How to connect to workers in subnetworks

How severe does this issue affect your experience of using Ray?

  • High: It blocks me to complete my task.

Hi, everyone! I am trying to set up the Distributed Ray following manual-ray-cluster-setup.

I have successfully brought up the head node (A) and one worker (B), but having trouble in bring up workers in subnetworks (C1, C2).

Here is my network setup:

I run ray start --head --port=6379 to set up head and ray start --address=0.0.0.0:6379 to connect. The thing is after running the ray start in Worker C, the ray dashboard indicates that Worker C is connected. But the IP address is its local IP (1.0.0.0) rather than the external IP (0.0.0.2:1).

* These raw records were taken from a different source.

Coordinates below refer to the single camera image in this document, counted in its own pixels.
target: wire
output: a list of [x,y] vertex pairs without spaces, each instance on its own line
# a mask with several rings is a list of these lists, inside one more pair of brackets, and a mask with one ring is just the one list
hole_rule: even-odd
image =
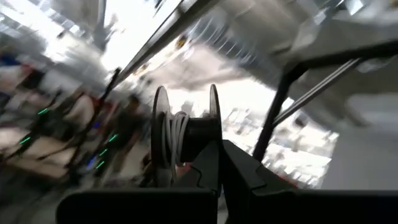
[[[188,120],[189,115],[183,111],[178,112],[174,116],[170,112],[166,112],[165,119],[163,120],[162,155],[165,164],[171,168],[173,182],[177,179],[176,166],[183,166],[180,158]],[[171,154],[170,163],[166,157],[167,150]]]

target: green light
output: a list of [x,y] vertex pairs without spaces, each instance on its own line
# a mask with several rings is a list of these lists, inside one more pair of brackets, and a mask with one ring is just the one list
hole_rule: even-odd
[[30,139],[30,137],[25,138],[24,140],[22,140],[19,144],[24,144],[26,141],[28,141]]
[[118,135],[117,134],[115,134],[114,136],[112,136],[111,137],[111,139],[108,141],[108,142],[111,142],[111,141],[113,141],[116,137],[117,137]]
[[104,162],[104,161],[102,161],[100,164],[98,164],[98,166],[97,166],[97,167],[95,167],[95,169],[98,169],[98,168],[100,168],[100,166],[102,166],[104,163],[105,163],[105,162]]
[[37,114],[40,115],[40,114],[42,114],[42,113],[44,113],[44,112],[46,112],[46,111],[48,111],[48,110],[49,110],[49,109],[45,108],[44,110],[38,112]]
[[101,152],[99,156],[102,156],[108,149],[105,149],[104,151]]

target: cable spool
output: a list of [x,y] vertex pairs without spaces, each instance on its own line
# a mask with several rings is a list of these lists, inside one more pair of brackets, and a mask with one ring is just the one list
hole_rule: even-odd
[[210,88],[210,110],[206,118],[190,118],[183,112],[172,115],[167,91],[163,86],[158,87],[151,132],[151,156],[157,187],[171,185],[174,165],[193,162],[209,142],[221,140],[220,104],[214,84]]

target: white cable
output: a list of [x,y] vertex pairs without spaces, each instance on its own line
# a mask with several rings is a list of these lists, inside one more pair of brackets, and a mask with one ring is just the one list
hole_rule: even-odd
[[[166,112],[163,120],[162,127],[162,154],[163,160],[172,171],[172,180],[177,179],[176,166],[182,166],[180,161],[182,144],[185,134],[185,128],[187,127],[189,115],[180,111],[174,116],[170,112]],[[167,150],[171,154],[171,163],[167,160]]]

When I run ray status to check out, the Worker C node is not listed. Moreover, when I try to allocate some tasks to Worker C, the process stuck in pending. I think it might be an IP issue.

I have tried to use ray start --head --port=6379 --node-ip-address 0.0.0.2:1 to connect, but got the warning Unable to connect to GCS at 0.0.0.2:1:6379.

I have struggled with these issues for days, any information will be highly appreciated!

https://docs.ray.io/en/latest/ray-core/configure.html#ray-ports

Did you make sure all ports are properly open?

Thanks for the timely reply!

I am sure that worker C1 can reach head A, and head A can ssh to worker C1 through its IP(0.0.0.2:1).

But the thing is worker C1 opens a port on its local subnetworks (1.0.0.0) and that’s why head A cannot communicate with worker C1.

Is it possible to solve this by manual configuration of ray or port forward?

worker C1 opens a port on its local subnetworks (1.0.0.0)

@sangcho @jianxiao do you know what port that would be and if there’s way to configure ray start for the worker to do the right thing?